■ SOURCE INFORMATION ■
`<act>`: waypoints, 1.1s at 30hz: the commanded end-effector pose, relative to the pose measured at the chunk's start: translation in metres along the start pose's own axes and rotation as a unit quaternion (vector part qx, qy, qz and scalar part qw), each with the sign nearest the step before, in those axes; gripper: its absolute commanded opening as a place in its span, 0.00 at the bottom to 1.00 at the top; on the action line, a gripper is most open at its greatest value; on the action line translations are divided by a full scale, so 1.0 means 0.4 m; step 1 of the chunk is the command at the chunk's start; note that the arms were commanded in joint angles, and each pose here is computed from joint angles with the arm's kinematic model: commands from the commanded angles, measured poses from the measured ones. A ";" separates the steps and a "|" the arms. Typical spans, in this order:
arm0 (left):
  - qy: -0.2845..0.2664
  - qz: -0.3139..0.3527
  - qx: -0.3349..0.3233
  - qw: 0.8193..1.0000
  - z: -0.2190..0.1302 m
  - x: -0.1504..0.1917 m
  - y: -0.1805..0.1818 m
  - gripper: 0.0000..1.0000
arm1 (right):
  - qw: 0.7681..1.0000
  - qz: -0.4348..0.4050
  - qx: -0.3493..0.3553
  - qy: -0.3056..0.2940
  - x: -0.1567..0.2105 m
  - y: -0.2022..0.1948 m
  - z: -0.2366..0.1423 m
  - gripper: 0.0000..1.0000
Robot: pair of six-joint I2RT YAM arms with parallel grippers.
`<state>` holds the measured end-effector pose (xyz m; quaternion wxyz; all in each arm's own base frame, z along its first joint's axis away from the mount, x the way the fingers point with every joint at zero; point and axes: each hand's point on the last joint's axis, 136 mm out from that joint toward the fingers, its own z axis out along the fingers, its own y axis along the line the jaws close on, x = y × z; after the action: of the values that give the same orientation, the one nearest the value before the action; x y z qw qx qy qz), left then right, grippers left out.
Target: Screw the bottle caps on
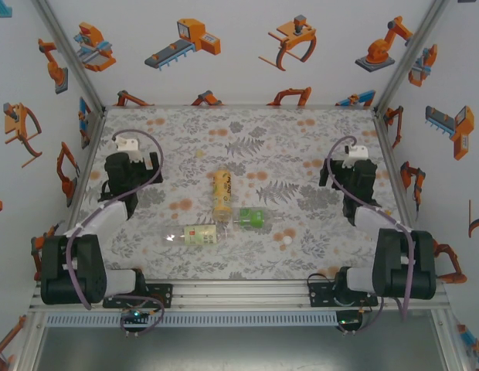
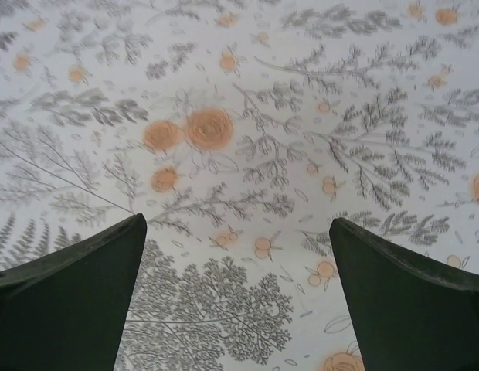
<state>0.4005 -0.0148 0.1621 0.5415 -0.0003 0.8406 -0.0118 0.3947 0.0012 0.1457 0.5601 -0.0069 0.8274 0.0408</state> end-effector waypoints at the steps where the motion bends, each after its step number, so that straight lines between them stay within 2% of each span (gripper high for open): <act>1: 0.073 -0.025 -0.021 0.997 -0.039 0.034 0.012 0.97 | 0.997 0.027 -0.022 0.065 0.019 0.046 -0.023 0.87; 5: 0.084 -0.047 -0.008 0.995 -0.084 -0.001 -0.002 0.97 | 0.988 0.077 -0.057 0.117 0.020 0.107 -0.059 0.81; 10: 0.118 -0.078 0.025 0.990 -0.130 -0.033 -0.034 0.97 | 0.971 0.156 -0.059 0.174 0.019 0.171 -0.114 0.75; 14: 0.178 -0.076 0.063 0.979 -0.150 -0.028 -0.075 0.97 | 0.945 0.244 -0.046 0.211 0.038 0.232 -0.151 0.68; 18: 0.176 -0.073 0.098 0.977 -0.153 -0.018 -0.111 0.97 | 0.914 0.325 -0.035 0.240 0.068 0.306 -0.167 0.67; 22: 0.181 -0.071 0.103 0.975 -0.163 -0.015 -0.120 0.97 | 0.889 0.384 -0.024 0.247 0.080 0.370 -0.184 0.69; 26: 0.182 -0.057 0.082 0.978 -0.172 -0.012 -0.102 0.97 | 0.854 0.453 0.008 0.256 0.103 0.417 -0.195 0.71; 30: 0.176 -0.053 0.073 0.980 -0.176 -0.020 -0.093 0.97 | 0.807 0.516 0.115 0.263 0.154 0.418 -0.239 0.73; 33: 0.172 -0.053 0.076 0.981 -0.182 -0.028 -0.095 0.97 | 0.776 0.539 0.167 0.283 0.181 0.441 -0.263 0.79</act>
<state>0.3423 -0.0521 0.1929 0.3776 -0.0081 0.9195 -0.1088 0.2723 0.1842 0.1323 0.2005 0.4076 0.8574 0.2420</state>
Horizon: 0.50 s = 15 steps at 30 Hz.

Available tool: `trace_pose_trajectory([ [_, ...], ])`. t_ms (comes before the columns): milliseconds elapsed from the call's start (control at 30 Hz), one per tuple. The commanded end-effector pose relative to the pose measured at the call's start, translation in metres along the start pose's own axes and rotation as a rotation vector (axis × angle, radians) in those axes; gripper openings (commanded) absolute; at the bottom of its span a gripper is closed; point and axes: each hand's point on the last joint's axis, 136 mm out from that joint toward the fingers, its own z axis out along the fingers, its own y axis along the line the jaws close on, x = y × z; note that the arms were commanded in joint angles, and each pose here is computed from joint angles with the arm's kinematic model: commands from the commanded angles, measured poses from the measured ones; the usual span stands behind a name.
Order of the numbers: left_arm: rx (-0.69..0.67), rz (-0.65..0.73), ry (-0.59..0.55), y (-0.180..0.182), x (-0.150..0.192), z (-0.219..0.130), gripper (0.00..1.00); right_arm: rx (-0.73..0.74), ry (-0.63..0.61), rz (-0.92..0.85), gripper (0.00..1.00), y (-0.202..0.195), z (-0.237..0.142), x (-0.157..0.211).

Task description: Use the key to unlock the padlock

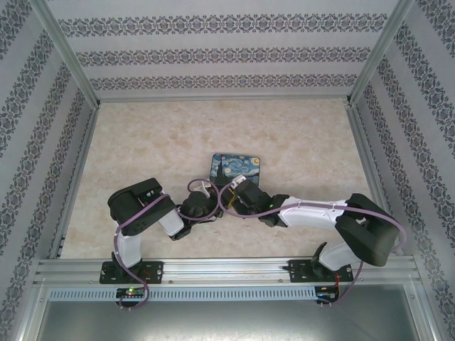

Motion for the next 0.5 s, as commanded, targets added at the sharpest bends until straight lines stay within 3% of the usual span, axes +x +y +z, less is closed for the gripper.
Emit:
trace_pose_trajectory([
  [0,0.078,0.019,0.008,-0.024,0.0,0.003,0.0,0.009,-0.035,0.002,0.27,0.0,0.001,-0.016],
  [167,0.073,0.017,0.008,-0.023,0.0,0.003,0.0,-0.053,-0.06,0.047,0.0,0.002,-0.006,-0.026],
  [367,0.066,0.02,0.004,-0.02,-0.001,0.002,0.0,-0.211,-0.084,0.142,0.0,0.008,-0.02,-0.031],
  [400,0.067,0.02,0.003,-0.02,-0.001,0.003,0.0,-0.242,-0.086,0.158,0.01,0.009,-0.023,-0.031],
  [467,0.061,0.02,0.001,-0.018,-0.001,0.003,0.0,-0.287,-0.099,0.197,0.37,0.009,-0.03,-0.031],
])
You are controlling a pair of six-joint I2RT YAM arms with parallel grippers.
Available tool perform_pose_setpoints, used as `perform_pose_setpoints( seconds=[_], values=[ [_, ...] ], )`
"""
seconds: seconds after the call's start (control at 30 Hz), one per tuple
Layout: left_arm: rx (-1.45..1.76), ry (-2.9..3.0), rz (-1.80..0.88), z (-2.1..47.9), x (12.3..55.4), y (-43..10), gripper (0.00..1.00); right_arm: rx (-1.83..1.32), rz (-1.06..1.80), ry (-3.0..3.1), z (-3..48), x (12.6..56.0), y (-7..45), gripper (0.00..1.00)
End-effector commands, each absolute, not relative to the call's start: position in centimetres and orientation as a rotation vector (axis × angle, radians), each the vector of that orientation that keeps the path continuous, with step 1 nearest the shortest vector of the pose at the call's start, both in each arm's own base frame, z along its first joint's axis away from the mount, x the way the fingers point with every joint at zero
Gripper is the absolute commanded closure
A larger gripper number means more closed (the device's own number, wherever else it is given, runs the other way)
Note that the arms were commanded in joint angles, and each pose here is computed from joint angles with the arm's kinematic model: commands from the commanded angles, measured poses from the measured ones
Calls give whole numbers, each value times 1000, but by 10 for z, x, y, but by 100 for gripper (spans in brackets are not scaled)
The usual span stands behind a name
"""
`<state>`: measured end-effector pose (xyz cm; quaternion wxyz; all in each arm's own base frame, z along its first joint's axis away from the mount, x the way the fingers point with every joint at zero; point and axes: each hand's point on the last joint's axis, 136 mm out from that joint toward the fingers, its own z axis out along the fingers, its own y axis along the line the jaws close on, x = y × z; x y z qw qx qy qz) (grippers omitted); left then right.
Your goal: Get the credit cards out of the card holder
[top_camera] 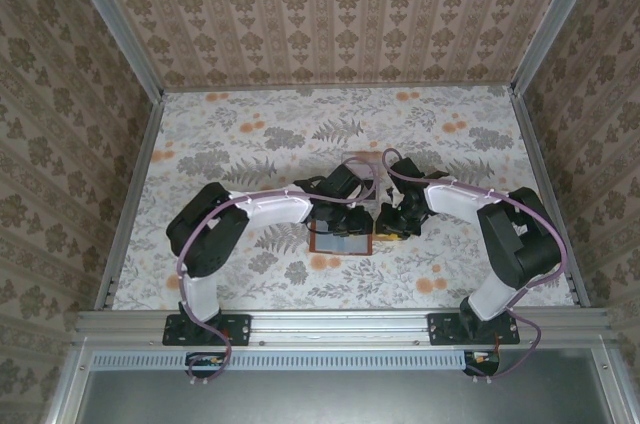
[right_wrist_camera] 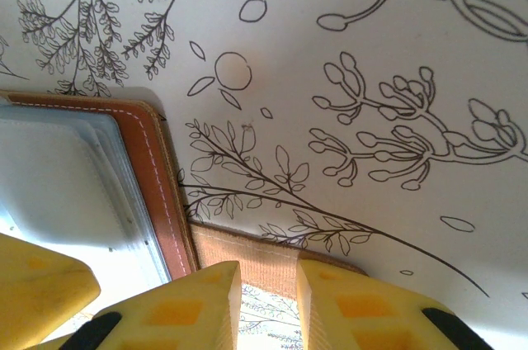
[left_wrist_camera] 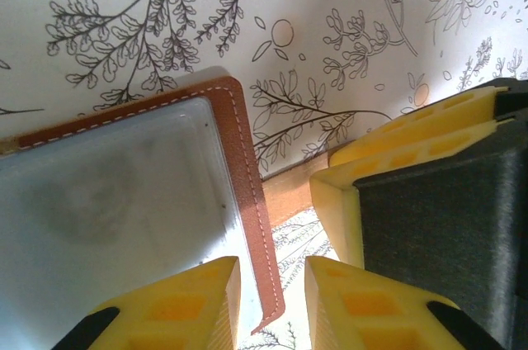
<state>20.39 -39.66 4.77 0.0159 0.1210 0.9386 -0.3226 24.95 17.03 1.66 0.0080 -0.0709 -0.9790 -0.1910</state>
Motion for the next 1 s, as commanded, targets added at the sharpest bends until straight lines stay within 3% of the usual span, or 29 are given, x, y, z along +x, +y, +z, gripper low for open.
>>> perform_pose_setpoints(
  seconds=[0.0,0.27,0.97],
  values=[
    [357,2967,-1004,36,197,-398,73,-200,-545,-3066,14,246,166,74],
    [355,3012,-949,27,194,-394,73,-197,-545,-3066,13,246,166,74],
    [421,3030,-392,34,205,-335,69,-186,-544,-3064,14,247,167,74]
  ],
)
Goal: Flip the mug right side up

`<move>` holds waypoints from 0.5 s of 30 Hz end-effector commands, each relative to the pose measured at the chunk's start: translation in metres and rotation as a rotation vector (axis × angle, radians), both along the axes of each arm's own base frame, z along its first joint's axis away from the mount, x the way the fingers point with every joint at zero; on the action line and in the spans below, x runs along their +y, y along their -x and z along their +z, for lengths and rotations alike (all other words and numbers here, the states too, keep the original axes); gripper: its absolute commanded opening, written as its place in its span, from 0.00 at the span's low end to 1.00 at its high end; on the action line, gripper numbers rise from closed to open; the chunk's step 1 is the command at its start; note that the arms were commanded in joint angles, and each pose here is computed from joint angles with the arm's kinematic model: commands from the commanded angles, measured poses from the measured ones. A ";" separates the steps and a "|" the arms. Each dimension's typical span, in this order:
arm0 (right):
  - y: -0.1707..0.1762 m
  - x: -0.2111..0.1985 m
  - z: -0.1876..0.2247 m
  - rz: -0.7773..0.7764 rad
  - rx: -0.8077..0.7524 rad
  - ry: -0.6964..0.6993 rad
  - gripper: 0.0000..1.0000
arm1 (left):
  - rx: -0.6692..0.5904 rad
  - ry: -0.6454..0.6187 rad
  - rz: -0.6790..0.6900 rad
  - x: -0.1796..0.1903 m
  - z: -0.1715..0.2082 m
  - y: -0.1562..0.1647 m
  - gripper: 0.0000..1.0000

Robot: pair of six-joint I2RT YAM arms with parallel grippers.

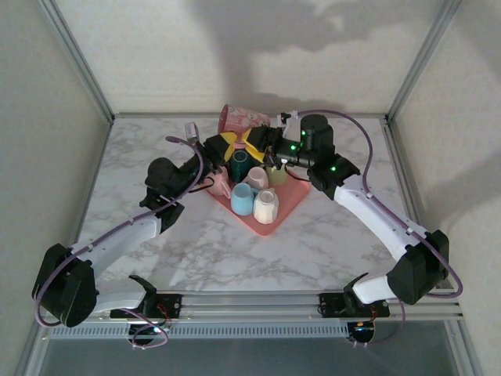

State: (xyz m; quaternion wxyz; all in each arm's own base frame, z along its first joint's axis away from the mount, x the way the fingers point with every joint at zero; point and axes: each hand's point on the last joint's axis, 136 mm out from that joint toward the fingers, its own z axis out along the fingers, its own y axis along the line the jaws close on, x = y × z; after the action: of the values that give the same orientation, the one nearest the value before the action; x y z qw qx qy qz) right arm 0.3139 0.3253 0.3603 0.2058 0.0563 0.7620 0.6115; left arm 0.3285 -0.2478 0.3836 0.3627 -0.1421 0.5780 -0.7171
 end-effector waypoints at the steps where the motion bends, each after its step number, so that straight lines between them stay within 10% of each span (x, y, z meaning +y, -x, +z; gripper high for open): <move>1: 0.002 0.000 0.012 0.022 -0.068 -0.019 0.48 | -0.251 0.109 0.052 0.023 0.061 0.028 0.00; 15: 0.002 0.001 0.005 0.037 -0.057 -0.003 0.56 | -0.506 -0.017 0.152 0.031 0.082 0.050 0.00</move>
State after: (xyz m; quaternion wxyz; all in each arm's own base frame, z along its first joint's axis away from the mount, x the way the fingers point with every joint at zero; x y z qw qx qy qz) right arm 0.3027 0.3303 0.3615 0.1868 0.0281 0.7611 0.6205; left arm 0.3157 -0.2346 0.4024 0.4643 -0.0771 0.5503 -0.6897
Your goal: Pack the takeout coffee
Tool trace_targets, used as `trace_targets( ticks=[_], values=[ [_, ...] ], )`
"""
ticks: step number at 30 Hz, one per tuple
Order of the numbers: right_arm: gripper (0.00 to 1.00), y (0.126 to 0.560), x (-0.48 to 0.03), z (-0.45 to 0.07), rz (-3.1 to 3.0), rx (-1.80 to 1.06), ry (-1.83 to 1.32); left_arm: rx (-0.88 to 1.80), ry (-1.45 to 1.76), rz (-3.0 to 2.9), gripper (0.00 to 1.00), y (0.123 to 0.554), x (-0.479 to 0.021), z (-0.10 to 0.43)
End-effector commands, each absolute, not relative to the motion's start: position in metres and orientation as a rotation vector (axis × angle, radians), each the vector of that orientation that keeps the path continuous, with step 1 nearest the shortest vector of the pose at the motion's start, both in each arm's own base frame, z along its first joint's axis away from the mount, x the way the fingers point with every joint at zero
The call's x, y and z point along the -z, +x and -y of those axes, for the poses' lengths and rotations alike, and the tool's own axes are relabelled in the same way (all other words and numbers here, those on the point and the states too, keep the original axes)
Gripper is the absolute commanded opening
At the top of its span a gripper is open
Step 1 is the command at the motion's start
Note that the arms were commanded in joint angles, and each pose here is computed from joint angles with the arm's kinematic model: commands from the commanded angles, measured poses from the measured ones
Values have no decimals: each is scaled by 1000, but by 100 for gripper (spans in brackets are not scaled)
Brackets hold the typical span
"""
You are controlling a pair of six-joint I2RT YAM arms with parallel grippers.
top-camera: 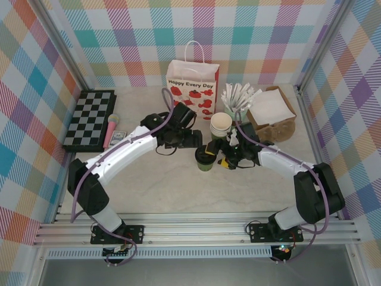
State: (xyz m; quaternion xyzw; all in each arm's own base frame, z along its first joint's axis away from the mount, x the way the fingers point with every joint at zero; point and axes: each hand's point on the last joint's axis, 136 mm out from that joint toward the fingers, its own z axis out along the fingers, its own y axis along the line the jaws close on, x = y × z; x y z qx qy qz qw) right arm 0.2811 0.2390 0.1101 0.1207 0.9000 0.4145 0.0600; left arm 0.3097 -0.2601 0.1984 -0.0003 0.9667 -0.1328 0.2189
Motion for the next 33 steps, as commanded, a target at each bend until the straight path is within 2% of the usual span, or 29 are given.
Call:
trace_targets(
  ticks=[1, 7, 15, 17, 21, 27, 30, 33],
  values=[
    [91, 286, -135, -239, -2669, -1237, 268, 273, -232, -2574, 100, 323, -195, 225],
    [99, 298, -155, -194, -2627, -1025, 274, 183, -419, -2515, 100, 317, -184, 181],
    [99, 344, -156, -44, -2385, -836, 861, 159, -442, -2542, 100, 312, -168, 175],
    [93, 358, -151, -26, -2329, -843, 956, 162, -439, -2551, 100, 313, -164, 177],
    [69, 397, -146, -13, -2270, -852, 999, 158, -437, -2562, 100, 314, -159, 179],
    [61, 436, -116, -6, -2300, -839, 1053, 123, -450, -2558, 100, 310, -154, 171],
    [52, 446, -105, -4, -2316, -827, 1057, 108, -453, -2554, 100, 308, -153, 168],
    [38, 444, -96, -1, -2345, -790, 1053, 98, -451, -2559, 100, 308, -151, 167]
  ],
)
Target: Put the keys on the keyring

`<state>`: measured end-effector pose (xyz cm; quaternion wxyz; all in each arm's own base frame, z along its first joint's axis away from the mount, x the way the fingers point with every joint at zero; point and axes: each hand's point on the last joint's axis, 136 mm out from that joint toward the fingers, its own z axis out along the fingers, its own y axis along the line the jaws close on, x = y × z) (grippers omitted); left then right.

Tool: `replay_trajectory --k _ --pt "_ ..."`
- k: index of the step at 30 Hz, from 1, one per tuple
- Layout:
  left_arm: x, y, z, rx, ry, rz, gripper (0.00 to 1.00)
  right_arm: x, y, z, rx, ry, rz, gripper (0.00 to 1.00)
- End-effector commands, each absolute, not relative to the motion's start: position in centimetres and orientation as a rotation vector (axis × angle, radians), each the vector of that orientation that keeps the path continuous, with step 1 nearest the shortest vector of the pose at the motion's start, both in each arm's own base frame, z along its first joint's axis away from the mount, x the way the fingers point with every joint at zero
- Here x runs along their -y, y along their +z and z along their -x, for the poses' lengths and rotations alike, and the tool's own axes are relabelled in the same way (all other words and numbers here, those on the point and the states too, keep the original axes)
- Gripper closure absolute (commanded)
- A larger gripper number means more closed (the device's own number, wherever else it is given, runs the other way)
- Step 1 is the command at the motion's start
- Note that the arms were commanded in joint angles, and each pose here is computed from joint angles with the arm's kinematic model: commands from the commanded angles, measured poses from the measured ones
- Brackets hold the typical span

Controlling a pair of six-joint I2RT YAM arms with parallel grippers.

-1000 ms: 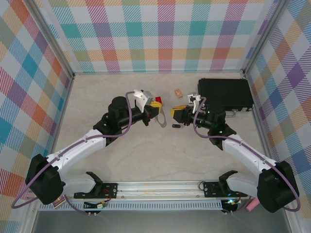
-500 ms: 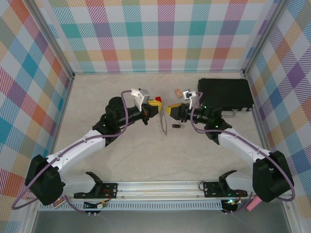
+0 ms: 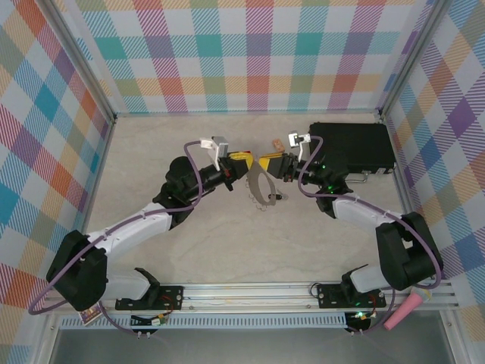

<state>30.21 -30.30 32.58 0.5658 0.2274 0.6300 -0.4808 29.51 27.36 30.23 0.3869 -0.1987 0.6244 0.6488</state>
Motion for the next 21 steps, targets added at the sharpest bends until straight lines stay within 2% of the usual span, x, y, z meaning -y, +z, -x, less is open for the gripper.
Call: replay_trajectory --k 1,15,21 --pt "29.9 36.2 -29.7 -1.326 -1.190 -0.508 1.00 -27.3 33.4 -28.1 -1.458 1.675 0.603 0.68" --pt "30.9 36.7 -29.4 -1.316 -1.273 -0.537 1.00 -27.7 34.4 -27.5 -1.438 1.637 0.654 0.72" --pt "31.1 36.8 -29.0 -1.314 -1.296 -0.553 1.00 -27.9 34.4 -27.5 -1.444 1.618 0.663 0.77"
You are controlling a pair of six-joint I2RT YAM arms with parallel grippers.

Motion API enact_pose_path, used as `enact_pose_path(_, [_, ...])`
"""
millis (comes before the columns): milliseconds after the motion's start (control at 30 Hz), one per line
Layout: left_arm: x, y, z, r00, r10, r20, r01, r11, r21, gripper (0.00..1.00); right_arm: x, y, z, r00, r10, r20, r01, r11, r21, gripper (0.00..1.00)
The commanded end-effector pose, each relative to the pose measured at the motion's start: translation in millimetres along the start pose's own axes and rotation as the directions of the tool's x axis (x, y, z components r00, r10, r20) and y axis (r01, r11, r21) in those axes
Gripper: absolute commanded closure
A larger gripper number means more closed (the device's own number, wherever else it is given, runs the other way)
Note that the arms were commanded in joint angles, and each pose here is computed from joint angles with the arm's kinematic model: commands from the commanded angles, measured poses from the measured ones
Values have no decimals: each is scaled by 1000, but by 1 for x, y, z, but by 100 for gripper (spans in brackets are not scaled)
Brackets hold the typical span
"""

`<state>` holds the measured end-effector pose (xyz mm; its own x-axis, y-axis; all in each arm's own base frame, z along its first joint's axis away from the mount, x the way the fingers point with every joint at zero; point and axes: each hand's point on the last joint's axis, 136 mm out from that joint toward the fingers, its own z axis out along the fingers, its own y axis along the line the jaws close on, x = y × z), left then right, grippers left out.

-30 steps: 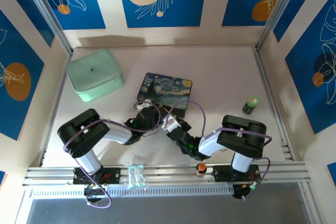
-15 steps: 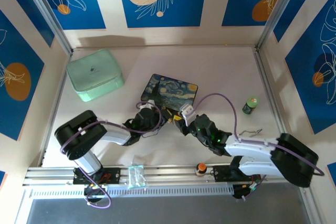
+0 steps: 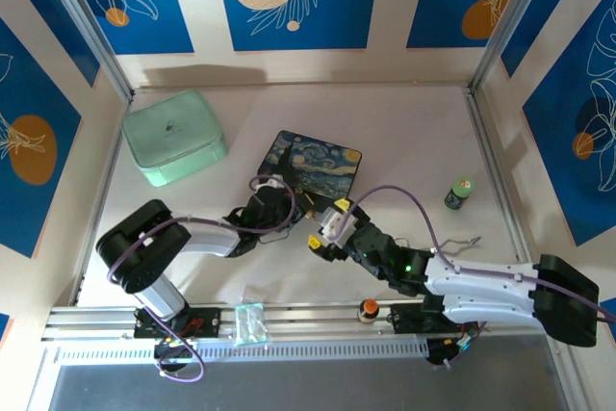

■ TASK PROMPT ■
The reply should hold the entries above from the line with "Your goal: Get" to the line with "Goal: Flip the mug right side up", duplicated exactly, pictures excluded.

■ RESULT ■
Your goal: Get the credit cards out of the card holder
[top_camera] 
[right_wrist_camera] 
[left_wrist_camera] 
<state>20.39 -39.66 4.77 0.0159 0.1210 0.9386 -0.3226 24.95 17.03 1.66 0.0080 -0.0709 -0.9790 -0.1910</state>
Motion for the next 1 s, as commanded, targets added at the sharpest bends until straight lines stay within 3% of the usual span, or 29 are given, x, y, z along +x, +y, +z, gripper low for open.
>>> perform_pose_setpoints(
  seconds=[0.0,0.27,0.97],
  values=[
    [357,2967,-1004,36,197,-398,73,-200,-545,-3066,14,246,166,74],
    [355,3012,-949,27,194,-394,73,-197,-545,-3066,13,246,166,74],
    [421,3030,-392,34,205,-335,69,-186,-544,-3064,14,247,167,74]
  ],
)
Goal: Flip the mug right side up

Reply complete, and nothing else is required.